0000010 : 81d3 5c72 0a31 0a3c 2030 206F 626a 3c0a .. \ R1 0 vol . << .
0000020 : 2f43 7265 696f 6e44 6174 6174 6520 2844 / CreationDate (D
0000030 : 3a32 3031 3330 3830 3532 3034 3830 3329 : 20130805204803 )
0000040 : 0a2f 4d6f 6444 6174 6520 2844 3a32 3031 / moddate (D: . 201
0000050 : . 3330 3830 3532 3034 3830 3329 5469 3080 0a2f 5204803 ) / Ti
0000060 : 746C 6520 2852 2047 7261 7068 6963 7320 TLE ( R Graphics
0000070 : 4f75 7470 290a 2f50 7574 726f 6475 6365 Output ) / products.

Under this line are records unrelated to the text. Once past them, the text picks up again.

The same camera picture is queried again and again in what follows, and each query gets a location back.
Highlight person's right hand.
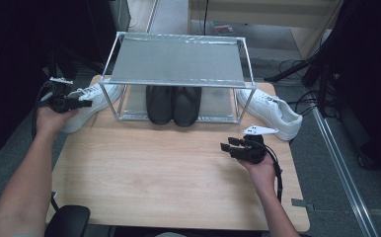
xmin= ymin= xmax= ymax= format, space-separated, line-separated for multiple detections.
xmin=244 ymin=154 xmax=276 ymax=194

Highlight red flat item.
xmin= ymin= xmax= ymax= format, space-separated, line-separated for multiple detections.
xmin=212 ymin=22 xmax=235 ymax=37

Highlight metal floor rail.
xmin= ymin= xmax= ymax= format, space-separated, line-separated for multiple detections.
xmin=310 ymin=107 xmax=380 ymax=237

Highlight black curtain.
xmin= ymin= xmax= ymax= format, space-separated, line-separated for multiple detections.
xmin=0 ymin=0 xmax=117 ymax=162
xmin=320 ymin=0 xmax=381 ymax=181

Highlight white sneaker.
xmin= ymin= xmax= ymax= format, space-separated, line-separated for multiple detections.
xmin=237 ymin=88 xmax=304 ymax=142
xmin=59 ymin=82 xmax=123 ymax=134

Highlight person's left hand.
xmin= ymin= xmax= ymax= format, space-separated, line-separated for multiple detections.
xmin=35 ymin=106 xmax=79 ymax=136

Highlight metal shoe rack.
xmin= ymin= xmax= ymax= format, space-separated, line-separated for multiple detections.
xmin=98 ymin=31 xmax=257 ymax=125

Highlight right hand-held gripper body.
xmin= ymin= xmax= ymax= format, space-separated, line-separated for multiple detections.
xmin=236 ymin=123 xmax=279 ymax=165

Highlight black slipper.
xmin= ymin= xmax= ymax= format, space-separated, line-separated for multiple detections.
xmin=145 ymin=86 xmax=175 ymax=126
xmin=173 ymin=87 xmax=202 ymax=127

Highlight black floor cables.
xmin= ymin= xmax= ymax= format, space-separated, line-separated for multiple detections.
xmin=278 ymin=58 xmax=338 ymax=118

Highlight wooden cabinet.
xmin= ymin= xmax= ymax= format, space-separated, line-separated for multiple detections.
xmin=188 ymin=0 xmax=344 ymax=60

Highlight black chair armrest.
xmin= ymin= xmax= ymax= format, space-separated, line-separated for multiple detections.
xmin=44 ymin=205 xmax=92 ymax=237

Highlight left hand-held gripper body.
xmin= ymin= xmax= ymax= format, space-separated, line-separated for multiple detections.
xmin=43 ymin=76 xmax=74 ymax=115

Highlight right hand-held gripper cable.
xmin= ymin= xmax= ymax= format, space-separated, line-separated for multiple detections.
xmin=262 ymin=144 xmax=283 ymax=203

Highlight black stand leg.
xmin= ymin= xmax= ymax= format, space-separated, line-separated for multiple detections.
xmin=264 ymin=58 xmax=315 ymax=83

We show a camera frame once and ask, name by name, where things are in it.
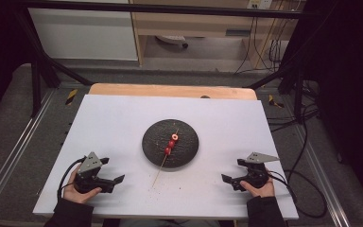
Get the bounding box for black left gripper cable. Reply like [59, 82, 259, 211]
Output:
[56, 156, 87, 202]

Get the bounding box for thin bamboo skewer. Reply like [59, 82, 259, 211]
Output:
[151, 128, 181, 188]

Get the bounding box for wooden table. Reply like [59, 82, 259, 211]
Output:
[88, 82, 258, 101]

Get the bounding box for black metal crossbar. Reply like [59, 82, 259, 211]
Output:
[20, 0, 311, 20]

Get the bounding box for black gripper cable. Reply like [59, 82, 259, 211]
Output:
[56, 156, 87, 202]
[266, 169, 328, 219]

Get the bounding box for white wall socket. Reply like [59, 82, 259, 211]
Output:
[247, 0, 273, 10]

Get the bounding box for white cabinet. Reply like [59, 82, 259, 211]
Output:
[27, 0, 139, 61]

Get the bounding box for light wooden desk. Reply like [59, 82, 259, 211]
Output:
[129, 0, 299, 70]

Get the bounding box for person's left hand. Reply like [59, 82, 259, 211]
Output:
[63, 164, 103, 204]

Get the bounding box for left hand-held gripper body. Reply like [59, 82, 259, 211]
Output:
[74, 151, 114, 194]

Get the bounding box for aluminium floor rail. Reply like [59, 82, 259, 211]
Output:
[0, 89, 57, 216]
[291, 124, 353, 227]

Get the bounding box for black metal stand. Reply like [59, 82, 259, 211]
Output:
[248, 61, 307, 125]
[13, 8, 95, 118]

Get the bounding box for person's right hand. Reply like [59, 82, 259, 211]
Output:
[239, 177, 276, 200]

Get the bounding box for grey chair base with caster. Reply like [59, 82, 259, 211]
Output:
[155, 34, 190, 49]

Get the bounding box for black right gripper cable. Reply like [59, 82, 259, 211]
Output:
[266, 169, 328, 219]

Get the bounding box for round black textured plate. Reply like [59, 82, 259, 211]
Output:
[141, 118, 200, 169]

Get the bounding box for bundle of hanging cables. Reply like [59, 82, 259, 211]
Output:
[233, 15, 286, 76]

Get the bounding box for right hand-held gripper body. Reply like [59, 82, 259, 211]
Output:
[232, 151, 281, 192]

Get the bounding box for black floor cables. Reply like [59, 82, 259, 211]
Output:
[266, 79, 320, 133]

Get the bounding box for yellow and black tape strip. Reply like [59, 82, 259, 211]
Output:
[64, 88, 79, 106]
[268, 94, 285, 109]

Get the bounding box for dark curtain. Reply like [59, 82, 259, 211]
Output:
[0, 0, 34, 129]
[282, 0, 363, 217]

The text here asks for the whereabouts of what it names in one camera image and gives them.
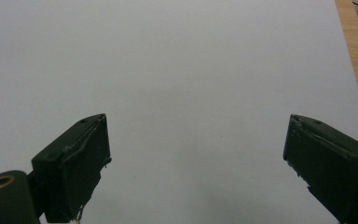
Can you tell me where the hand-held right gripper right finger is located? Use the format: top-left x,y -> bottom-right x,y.
282,114 -> 358,224

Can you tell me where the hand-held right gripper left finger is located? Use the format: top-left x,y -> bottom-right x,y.
27,113 -> 113,224

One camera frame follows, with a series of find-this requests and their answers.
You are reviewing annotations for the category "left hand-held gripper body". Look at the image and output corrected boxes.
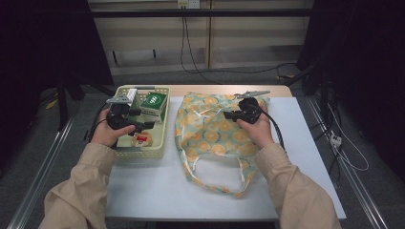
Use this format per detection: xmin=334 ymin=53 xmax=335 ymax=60
xmin=105 ymin=94 xmax=141 ymax=131

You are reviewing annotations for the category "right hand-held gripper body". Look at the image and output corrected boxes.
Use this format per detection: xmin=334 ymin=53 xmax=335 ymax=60
xmin=234 ymin=90 xmax=271 ymax=125

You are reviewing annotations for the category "pale yellow perforated plastic basket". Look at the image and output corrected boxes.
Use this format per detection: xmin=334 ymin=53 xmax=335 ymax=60
xmin=108 ymin=85 xmax=171 ymax=160

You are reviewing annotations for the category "tall green and white box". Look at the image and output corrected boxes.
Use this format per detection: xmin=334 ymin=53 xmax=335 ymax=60
xmin=124 ymin=88 xmax=142 ymax=112

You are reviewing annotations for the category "orange slice print fabric bag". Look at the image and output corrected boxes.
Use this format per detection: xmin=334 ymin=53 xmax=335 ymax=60
xmin=174 ymin=91 xmax=271 ymax=198

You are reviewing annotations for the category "person's right hand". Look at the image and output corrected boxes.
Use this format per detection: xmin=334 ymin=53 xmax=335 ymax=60
xmin=237 ymin=104 xmax=275 ymax=151

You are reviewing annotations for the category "person's left hand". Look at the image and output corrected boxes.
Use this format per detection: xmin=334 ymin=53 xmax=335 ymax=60
xmin=90 ymin=109 xmax=137 ymax=148

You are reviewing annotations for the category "round snack with red label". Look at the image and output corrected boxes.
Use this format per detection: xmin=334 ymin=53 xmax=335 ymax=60
xmin=131 ymin=130 xmax=154 ymax=148

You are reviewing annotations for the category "green cube box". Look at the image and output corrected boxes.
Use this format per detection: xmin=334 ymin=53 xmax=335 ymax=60
xmin=139 ymin=91 xmax=168 ymax=124

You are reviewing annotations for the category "beige cabinet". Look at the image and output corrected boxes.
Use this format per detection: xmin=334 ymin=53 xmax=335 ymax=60
xmin=87 ymin=0 xmax=315 ymax=76

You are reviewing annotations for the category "black horizontal bar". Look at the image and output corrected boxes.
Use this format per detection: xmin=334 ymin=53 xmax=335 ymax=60
xmin=90 ymin=9 xmax=314 ymax=19

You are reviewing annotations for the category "black curtain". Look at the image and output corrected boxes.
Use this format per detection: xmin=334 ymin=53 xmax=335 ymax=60
xmin=0 ymin=0 xmax=115 ymax=171
xmin=295 ymin=0 xmax=405 ymax=184

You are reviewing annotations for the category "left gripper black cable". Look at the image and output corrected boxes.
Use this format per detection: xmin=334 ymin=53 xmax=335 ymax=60
xmin=86 ymin=101 xmax=111 ymax=143

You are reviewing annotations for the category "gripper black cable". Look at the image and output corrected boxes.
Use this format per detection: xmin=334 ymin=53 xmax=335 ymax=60
xmin=261 ymin=111 xmax=287 ymax=151
xmin=86 ymin=101 xmax=111 ymax=143

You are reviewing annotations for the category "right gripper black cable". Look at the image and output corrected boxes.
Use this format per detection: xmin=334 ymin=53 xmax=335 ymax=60
xmin=261 ymin=111 xmax=287 ymax=151

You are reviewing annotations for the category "metal floor rail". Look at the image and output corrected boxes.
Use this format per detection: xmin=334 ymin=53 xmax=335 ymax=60
xmin=306 ymin=96 xmax=390 ymax=229
xmin=6 ymin=115 xmax=80 ymax=229

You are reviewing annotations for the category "white cable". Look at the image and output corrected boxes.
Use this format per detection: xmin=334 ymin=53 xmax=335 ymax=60
xmin=327 ymin=102 xmax=371 ymax=173

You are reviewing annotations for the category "white wall outlet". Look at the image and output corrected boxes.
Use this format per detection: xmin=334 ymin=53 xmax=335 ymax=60
xmin=177 ymin=0 xmax=202 ymax=10

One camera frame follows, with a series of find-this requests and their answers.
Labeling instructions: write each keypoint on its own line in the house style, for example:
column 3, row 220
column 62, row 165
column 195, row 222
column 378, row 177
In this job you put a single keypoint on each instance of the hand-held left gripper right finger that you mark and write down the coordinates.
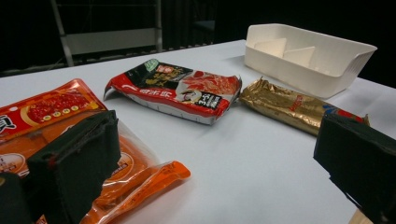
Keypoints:
column 358, row 155

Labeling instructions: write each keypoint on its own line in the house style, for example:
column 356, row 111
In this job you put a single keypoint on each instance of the red and black food packet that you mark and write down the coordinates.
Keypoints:
column 174, row 90

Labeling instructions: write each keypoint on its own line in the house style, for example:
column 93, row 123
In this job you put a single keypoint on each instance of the white plastic bin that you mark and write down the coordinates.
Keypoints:
column 311, row 74

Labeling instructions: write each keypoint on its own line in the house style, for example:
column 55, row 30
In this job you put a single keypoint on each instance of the gold foil packet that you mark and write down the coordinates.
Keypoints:
column 286, row 105

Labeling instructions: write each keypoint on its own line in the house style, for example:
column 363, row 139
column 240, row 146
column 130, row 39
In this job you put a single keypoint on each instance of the white metal desk frame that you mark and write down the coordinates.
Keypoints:
column 109, row 40

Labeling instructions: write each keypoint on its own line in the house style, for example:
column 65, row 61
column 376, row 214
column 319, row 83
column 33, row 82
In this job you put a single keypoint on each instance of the orange snack packet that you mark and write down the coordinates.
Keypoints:
column 62, row 102

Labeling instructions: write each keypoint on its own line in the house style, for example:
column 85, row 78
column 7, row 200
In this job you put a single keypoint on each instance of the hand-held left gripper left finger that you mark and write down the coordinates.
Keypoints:
column 77, row 155

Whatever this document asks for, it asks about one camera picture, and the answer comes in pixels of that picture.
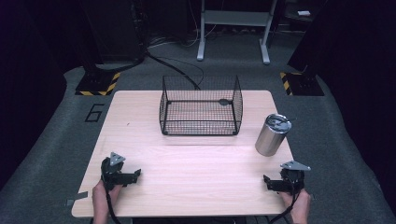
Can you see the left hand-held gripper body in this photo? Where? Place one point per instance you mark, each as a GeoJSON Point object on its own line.
{"type": "Point", "coordinates": [111, 169]}

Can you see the stainless steel tumbler with lid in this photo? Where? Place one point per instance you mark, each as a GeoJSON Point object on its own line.
{"type": "Point", "coordinates": [271, 137]}

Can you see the white metal stand frame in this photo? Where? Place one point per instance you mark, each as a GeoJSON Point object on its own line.
{"type": "Point", "coordinates": [234, 18]}

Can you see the person's right hand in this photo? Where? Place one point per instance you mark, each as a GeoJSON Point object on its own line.
{"type": "Point", "coordinates": [300, 203]}

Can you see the dark curtain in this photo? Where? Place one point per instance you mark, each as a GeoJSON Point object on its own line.
{"type": "Point", "coordinates": [355, 62]}
{"type": "Point", "coordinates": [28, 77]}

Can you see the black base with hazard stripes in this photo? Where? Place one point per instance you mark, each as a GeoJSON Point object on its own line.
{"type": "Point", "coordinates": [301, 84]}
{"type": "Point", "coordinates": [99, 84]}

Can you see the person's left hand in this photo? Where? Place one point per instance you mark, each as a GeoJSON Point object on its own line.
{"type": "Point", "coordinates": [100, 199]}

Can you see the small white box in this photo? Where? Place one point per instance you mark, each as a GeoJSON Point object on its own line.
{"type": "Point", "coordinates": [304, 13]}

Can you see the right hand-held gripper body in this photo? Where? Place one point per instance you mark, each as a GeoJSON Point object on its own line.
{"type": "Point", "coordinates": [292, 177]}

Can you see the grey tape piece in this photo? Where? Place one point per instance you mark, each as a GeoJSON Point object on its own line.
{"type": "Point", "coordinates": [77, 196]}

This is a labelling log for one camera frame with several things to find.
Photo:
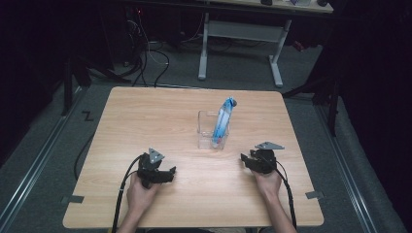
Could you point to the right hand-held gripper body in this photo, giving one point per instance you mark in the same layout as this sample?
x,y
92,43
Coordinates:
x,y
266,160

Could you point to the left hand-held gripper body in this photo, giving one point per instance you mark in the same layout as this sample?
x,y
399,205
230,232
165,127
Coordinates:
x,y
149,170

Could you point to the blue white toothpaste tube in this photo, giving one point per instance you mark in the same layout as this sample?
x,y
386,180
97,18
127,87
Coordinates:
x,y
223,123

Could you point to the clear plastic container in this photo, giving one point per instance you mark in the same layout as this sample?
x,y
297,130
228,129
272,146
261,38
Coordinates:
x,y
205,131

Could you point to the person's right hand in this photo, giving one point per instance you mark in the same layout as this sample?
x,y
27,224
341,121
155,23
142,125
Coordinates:
x,y
268,184

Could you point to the person's left hand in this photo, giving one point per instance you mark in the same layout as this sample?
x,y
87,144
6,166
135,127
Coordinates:
x,y
140,195

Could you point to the dark round table grommet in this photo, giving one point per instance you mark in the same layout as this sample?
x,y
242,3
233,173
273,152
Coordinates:
x,y
234,103

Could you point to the grey tape piece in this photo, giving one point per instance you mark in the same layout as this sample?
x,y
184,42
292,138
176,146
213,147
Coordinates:
x,y
75,199
314,194

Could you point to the black metal stand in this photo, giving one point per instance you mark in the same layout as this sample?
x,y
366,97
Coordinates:
x,y
68,87
332,106

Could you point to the small red object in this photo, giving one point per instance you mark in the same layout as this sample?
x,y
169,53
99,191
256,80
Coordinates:
x,y
298,45

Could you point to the white-legged background desk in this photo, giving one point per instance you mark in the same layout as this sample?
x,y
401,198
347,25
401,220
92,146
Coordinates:
x,y
243,30

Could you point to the metal floor rail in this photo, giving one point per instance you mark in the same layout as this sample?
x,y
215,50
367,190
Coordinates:
x,y
35,165
348,174

0000080 : . 7220 2852 2033 2e30 2e31 2f43 7265 290a (R 3.0.1 ) / Cre
0000090 : . . 6174 2028 5229 6f72 0a3e 3e0a 656e 646f ator ( R ) >> endo
To verify that actually protect data on the device is active , you may be tempted to gain access to protected file index ( database of e- mail ). As expected, the access to this file is not allowed.
# Xxd Protected \ Index
xxd : Protected Index: Operation not permitted
The problem has been reported to Apple and they replied that they are aware of the problem but can not give any date when a fix for this bug will be released. It is worth knowing that almost all major types of mail handling POP , IMAP, and ActiveSync are vulnerable.